Laporan Wartawan Tribunnews.com, Ashri Fadilla
TRIBUNNEWS.COM, JAKARTA - Pengesahan Peraturan Pemerintah Pengganti Undang-Undang (Perppu) Cipta Kerja (Ciptaker) menjadi undang-undang oleh DPR RI menuai protes dari sejumlah elemen masyarakat.
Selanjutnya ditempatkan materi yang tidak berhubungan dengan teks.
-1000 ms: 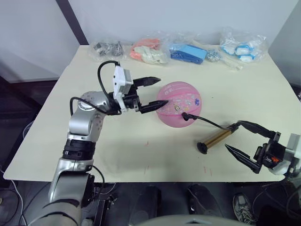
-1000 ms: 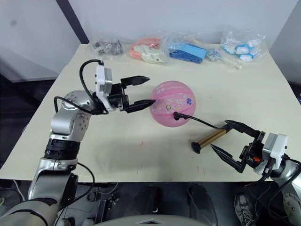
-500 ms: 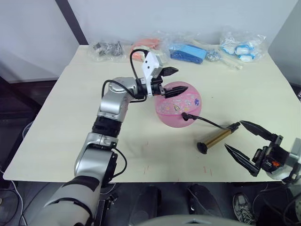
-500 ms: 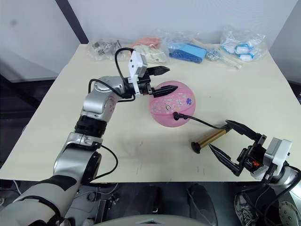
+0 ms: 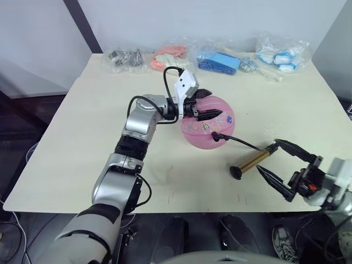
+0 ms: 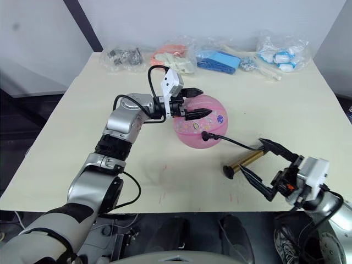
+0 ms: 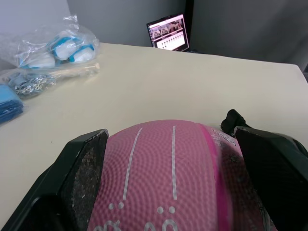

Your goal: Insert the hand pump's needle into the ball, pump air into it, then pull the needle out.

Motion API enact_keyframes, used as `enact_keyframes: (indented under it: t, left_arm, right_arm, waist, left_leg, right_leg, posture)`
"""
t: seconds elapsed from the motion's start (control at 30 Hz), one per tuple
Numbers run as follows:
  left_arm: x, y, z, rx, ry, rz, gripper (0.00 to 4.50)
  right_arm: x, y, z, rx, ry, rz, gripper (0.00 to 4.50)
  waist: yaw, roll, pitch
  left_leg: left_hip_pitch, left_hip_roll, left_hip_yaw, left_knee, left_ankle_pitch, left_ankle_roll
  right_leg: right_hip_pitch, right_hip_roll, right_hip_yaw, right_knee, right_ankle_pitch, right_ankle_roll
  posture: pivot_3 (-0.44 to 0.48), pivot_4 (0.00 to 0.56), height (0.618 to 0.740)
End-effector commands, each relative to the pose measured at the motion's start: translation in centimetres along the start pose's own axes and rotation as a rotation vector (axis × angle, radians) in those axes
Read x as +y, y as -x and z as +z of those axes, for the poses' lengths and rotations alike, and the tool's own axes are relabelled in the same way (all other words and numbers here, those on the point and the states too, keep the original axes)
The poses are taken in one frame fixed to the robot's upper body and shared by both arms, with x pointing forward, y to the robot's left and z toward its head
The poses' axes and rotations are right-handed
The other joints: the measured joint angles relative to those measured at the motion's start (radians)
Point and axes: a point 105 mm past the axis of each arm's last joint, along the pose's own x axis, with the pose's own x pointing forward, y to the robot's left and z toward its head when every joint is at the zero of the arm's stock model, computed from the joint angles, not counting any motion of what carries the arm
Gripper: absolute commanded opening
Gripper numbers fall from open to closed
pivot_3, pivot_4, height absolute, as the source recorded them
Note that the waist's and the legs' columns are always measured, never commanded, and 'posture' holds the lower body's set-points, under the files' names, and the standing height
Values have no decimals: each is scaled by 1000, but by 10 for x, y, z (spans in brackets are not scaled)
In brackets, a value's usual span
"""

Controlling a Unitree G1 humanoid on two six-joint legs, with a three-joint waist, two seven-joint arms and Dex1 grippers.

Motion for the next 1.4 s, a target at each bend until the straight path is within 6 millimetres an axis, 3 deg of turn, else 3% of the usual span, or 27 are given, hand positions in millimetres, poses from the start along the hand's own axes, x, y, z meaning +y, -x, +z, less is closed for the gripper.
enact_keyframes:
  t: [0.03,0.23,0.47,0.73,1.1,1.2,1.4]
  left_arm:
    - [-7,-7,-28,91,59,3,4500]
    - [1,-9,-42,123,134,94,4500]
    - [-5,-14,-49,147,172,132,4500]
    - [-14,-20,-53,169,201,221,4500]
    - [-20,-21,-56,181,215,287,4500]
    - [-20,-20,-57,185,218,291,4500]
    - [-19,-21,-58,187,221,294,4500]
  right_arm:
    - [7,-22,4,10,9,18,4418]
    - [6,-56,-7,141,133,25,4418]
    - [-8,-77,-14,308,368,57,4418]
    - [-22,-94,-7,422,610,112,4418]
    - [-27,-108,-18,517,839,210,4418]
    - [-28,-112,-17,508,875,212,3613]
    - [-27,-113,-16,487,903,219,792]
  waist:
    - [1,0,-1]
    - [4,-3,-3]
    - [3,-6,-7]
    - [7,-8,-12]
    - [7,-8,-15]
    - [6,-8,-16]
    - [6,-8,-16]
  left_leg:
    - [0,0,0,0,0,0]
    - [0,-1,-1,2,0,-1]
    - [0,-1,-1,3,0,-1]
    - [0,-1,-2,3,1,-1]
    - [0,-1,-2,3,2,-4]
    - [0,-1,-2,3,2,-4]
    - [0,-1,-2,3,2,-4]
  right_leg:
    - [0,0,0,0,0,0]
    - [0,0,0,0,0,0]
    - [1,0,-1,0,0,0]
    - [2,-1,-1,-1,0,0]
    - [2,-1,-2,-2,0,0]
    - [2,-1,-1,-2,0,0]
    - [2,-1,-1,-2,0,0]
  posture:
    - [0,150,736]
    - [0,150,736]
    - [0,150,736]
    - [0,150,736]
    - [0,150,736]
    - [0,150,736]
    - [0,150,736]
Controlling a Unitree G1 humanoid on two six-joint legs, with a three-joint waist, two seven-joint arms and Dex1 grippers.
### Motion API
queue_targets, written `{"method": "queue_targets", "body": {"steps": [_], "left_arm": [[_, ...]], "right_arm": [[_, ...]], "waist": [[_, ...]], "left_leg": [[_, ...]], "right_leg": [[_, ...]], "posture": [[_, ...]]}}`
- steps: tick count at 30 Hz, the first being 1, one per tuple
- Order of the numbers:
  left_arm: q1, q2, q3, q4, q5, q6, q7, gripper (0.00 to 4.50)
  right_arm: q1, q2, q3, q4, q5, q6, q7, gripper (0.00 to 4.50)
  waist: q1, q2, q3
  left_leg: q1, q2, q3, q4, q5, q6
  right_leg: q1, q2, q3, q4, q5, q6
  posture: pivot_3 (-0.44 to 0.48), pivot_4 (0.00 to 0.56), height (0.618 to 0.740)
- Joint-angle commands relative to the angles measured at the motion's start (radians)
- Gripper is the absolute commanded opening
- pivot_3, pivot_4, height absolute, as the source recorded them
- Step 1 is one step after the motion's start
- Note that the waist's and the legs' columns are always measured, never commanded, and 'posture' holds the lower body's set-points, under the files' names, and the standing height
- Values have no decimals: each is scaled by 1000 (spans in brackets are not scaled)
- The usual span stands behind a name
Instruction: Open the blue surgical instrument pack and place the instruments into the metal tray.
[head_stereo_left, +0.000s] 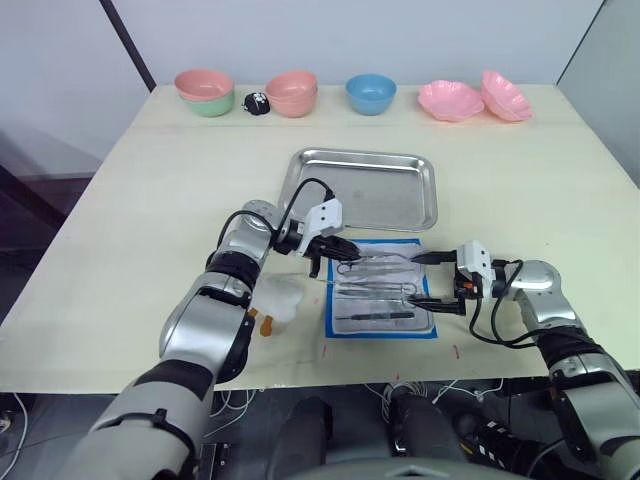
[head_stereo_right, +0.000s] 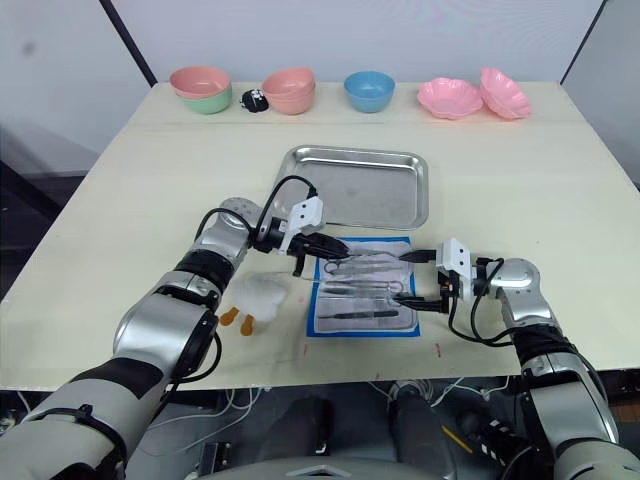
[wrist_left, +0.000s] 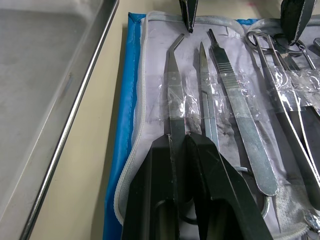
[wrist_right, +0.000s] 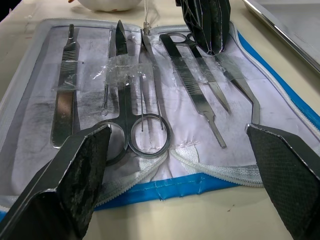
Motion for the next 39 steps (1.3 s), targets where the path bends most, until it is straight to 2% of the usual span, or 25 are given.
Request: {"method": "queue_targets", "body": {"steps": [1,12,19,26,39], "left_arm": [[8,4,-13,-7,26,9,9,61],[-16,4,-25,-52,34,27,-10,61],[-41,18,-71,-128,89,47,-5,61],[-84,22,-90,-185,103,138,-31,61],[-79,76,-136,-389,131,366,-80,61]], "right_arm": [[46,0,50,43,-82,17,-13,4500],[45,2,56,42,-87,21,-13,4500],[39,2,62,46,-93,33,-11,4500],[31,7,67,52,-97,38,-12,4500],[28,12,70,58,-104,37,-15,4500]], "waist": [[0,0,0],[0,0,0],[0,0,0],[-3,0,0],[-5,0,0]], "left_leg": [[0,0,0,0,0,0],[0,0,0,0,0,0],[0,0,0,0,0,0],[0,0,0,0,0,0],[1,1,0,-1,0,0]], "right_leg": [[0,0,0,0,0,0],[0,0,0,0,0,0],[0,0,0,0,0,0],[0,0,0,0,0,0],[0,1,1,0,0,0]], "posture": [[0,150,740],[0,150,740],[0,150,740],[0,150,740],[0,150,740]]}}
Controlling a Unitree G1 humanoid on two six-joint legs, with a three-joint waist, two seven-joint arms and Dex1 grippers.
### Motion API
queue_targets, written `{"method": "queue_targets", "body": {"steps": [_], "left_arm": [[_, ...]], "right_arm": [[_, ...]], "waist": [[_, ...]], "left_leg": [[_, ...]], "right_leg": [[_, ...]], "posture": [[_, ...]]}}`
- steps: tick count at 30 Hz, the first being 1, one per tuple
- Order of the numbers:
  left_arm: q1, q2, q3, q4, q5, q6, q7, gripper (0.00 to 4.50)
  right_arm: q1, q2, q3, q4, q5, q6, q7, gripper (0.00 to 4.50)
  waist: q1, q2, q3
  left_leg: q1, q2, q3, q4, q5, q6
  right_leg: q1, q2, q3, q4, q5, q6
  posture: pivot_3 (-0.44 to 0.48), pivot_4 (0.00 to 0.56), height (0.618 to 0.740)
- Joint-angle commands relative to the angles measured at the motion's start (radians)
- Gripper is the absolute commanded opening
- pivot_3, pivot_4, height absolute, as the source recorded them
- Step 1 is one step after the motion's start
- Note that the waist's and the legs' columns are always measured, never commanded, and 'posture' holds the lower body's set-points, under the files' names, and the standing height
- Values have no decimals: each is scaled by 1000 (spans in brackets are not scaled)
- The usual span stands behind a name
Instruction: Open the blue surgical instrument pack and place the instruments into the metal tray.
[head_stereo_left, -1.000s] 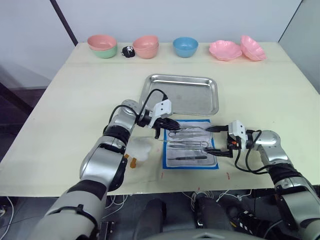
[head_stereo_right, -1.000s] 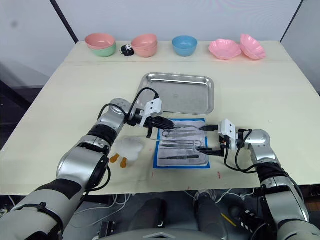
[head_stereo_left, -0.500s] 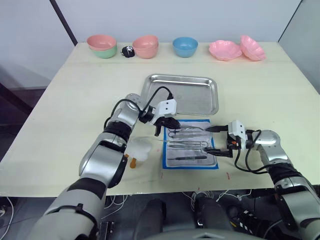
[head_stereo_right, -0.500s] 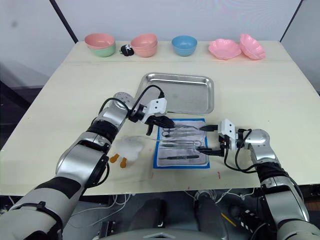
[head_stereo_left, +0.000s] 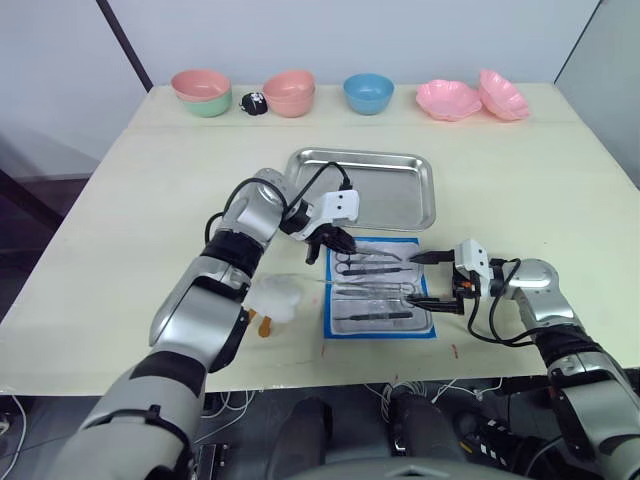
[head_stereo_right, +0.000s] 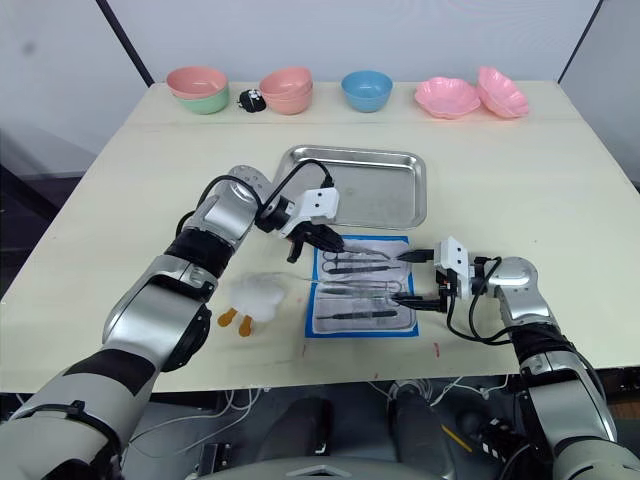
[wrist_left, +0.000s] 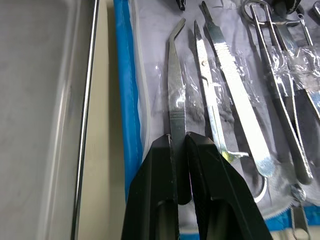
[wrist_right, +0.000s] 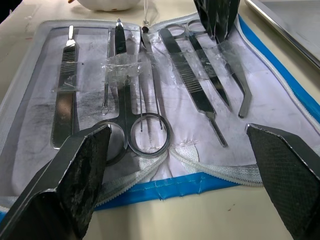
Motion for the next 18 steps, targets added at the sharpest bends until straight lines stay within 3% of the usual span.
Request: {"method": "queue_targets", "body": {"steps": [1,18], "left_arm": [[-24,20,-3,-66,-1,39,-7,61],[14,115,2,-185,-27,110,-56,61]], "right_arm": [[38,7,65,61,-98,16,-16,4500],[33,11,64,75,-101,7,-17,4500]], "waist": [[0,0,0],[-1,0,0]], "left_leg": [[0,0,0,0,0,0],[1,1,0,-2,0,0]], "right_leg": [[0,0,0,0,0,0],[0,0,1,0,0,0]], "posture": [[0,150,740],[0,150,740]]}}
Termasuk di antaranya Asosiasi Serikat Pekerja Indonesia (ASPEK) Indonesia.
Sejak awal diterbitkan, Perppu Ciptaker dinilai Presiden ASPEK Indonesia Mirah Sumirat sudah mengabaikan Putusan Mahkamah Konstitusi (MK).
Sebagaimana diketahui, Putusan MK menyatakan Undang-Undang Cipta Kerja inkonstitusional dan memerintahkan dilakukan perbaikan dalam dua tahun.
Namun pemerintah justru menerbitkan Perppu.
"Pengabaian terhadap Putusan Mahkamah Konstitusi sesungguhnya adalah pengabaian terhadap hak konstitusional seluruh rakyat Indonesia," kata Mirah Sumirat dalam keterangannya pada Rabu (22/3/2023).
Baca juga: Perppu Ciptaker Disahkan Jadi UU, DPR Apresiasi Jokowi dan Airlangga
Kemudian penerbitan Perppu Ciptaker juga tak dilatar belakangi kegentingan yang memaksa.
"Tidak dibahasnya Perppu Cipta Kerja dalam sidang pertama sejak Perppu diterbitkan, membuktikan sesungguhnya tidak ada kegentingan yang memaksa yang menjadi syarat formil Perppu," katanya,
Ironisnya, Perppu yang menuai kontroversi itu justru disahkan oleh Dewan Perwakilan Rakyat (DPR).
Atas pengesahan itu, DPR pun dianggap tidak lagi memperjuangkan kepentingan rakyat Indonesia, tetapi hanya mengikuti pemerintah.
Bahkan julukan baru disematkan bagi DPR yaitu Stempel Pemerintah.
"DPR tidak lagi memperjuangkan kepentingan seluruh rakyat Indonesia. DPR hari ini ternyata hanya menjadi stempel bagi pemerintah!" ujar Mirah Sumirat.
Kekecewaan ini disampaikan bukan hanya alasan formil belaka.
Secara substansi, ASPEK Indonesia menilai bahwa isi Perppu yang baru disahkan tidak berbeda jauh dengan Undang-Undang Ciptaker sebelumnya.